In passing, I must mention a comment made by Mencher: it
appears that Gough had advised Mencher that she would never learn much from
Nair women and that most of the input she received came from Nair men. Mencher
later clarified that her experience differed when speaking with free-minded
lower-class Tiyya women and younger Nair girls.
After gathering information on village structures, caste
rules, and details about local chieftains and minor Rajas, they made brief
visits to Palghat, a few small villages in Central Travancore, and several
coastal towns, including Payyannur, Cannanore, Tellicherry, Mahe, Calicut,
Ponnani, Ernakulam, Cochin, Quilon, and Trivandrum. As expected, she fell ill,
possibly with a stomach ailment, which ended the trip early. Naturally, they
learned some Malayalam, likely including the Northern and Southern Malabar and
Moplah dialects.
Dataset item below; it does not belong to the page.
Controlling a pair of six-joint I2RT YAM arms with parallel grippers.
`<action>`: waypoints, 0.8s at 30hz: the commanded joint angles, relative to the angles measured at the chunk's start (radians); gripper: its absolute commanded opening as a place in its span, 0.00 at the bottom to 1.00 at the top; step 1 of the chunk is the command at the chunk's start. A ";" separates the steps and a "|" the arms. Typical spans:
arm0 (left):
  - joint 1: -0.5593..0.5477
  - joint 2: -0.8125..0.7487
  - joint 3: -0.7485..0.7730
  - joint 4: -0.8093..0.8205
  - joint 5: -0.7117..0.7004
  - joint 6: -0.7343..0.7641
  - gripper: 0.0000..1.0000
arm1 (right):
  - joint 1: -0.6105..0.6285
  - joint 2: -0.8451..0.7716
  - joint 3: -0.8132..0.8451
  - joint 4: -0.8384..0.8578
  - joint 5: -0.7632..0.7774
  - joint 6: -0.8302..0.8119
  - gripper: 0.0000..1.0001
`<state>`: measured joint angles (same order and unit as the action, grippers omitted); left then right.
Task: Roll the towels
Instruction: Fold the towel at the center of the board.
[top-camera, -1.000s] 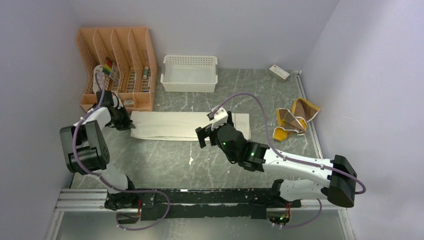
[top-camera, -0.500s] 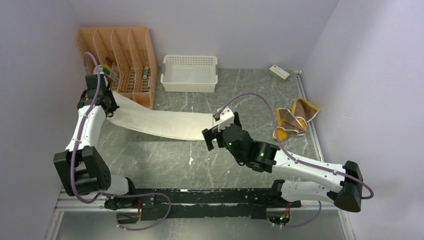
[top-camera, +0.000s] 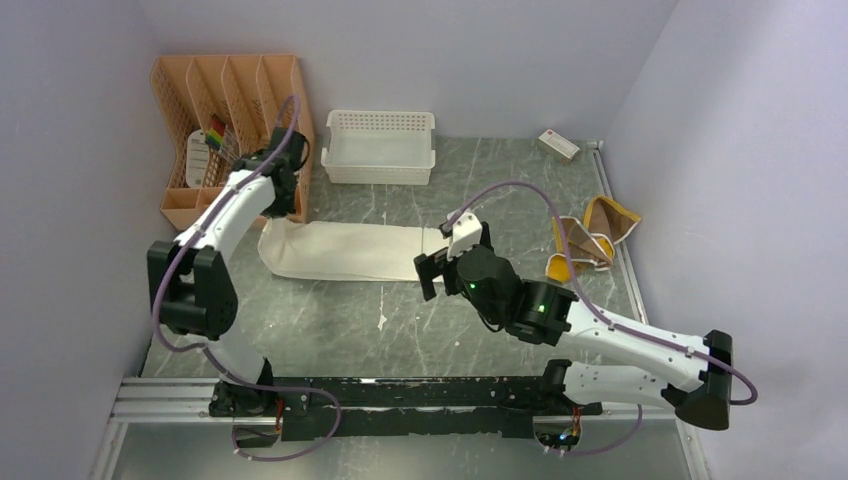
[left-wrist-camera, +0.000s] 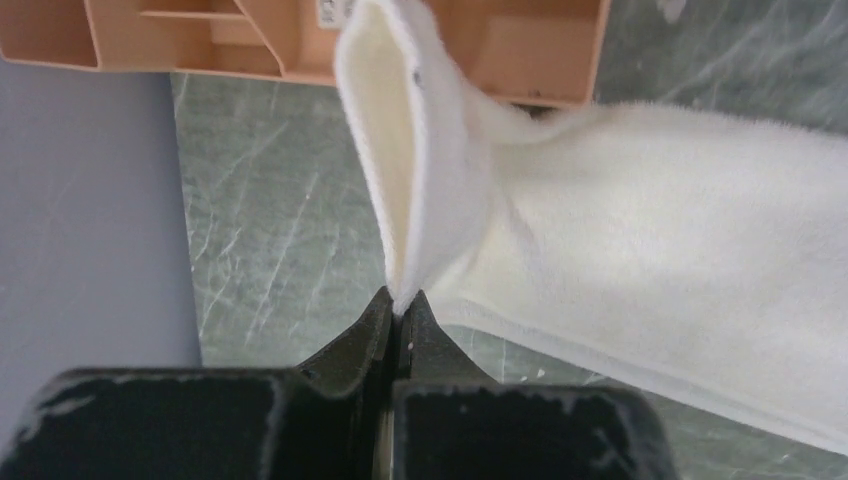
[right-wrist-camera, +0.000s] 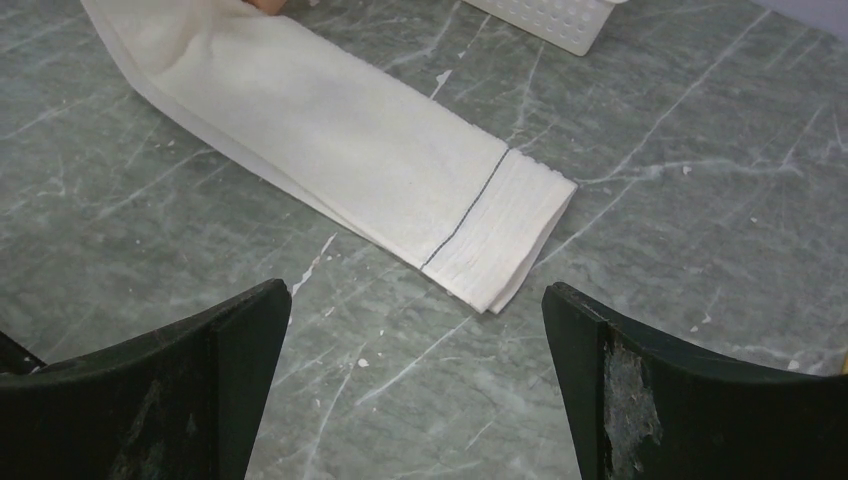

If you can imagine, this was a significant challenge for a
foreigner traveling in Kerala during the 40s, especially since most villages
lacked electricity and basic infrastructure such as regular motorized road
transport.
Reading her papers, books, thesis, and articles makes it clear
that, as a trained anthropologist, she developed a solid understanding of prevailing
systems fairly quickly. My doubt was always about her interpretation of the raw
data she collected and how she filtered it, since each caste and person in
Kerala tends to twist the story to fit their own perspectives. By increasing
the sample size and considering regional differences, she did a really good
job, actually, though I will admit that you can, as expected, notice a little
Christian morality here and there, and the impression she gives is that she was
acting as an observer from above, trying to remain as detached as possible.
Her description of the post-World War II setup in Kerala is
revealing—almost every village has its bazaar, with shops selling rationed rice
and kerosene oil, vegetables, groceries, and toilet articles. Small tea-shacks
and coffee-shacks are everywhere and have increased in number since many youths
returned from the army with a desire to start "business"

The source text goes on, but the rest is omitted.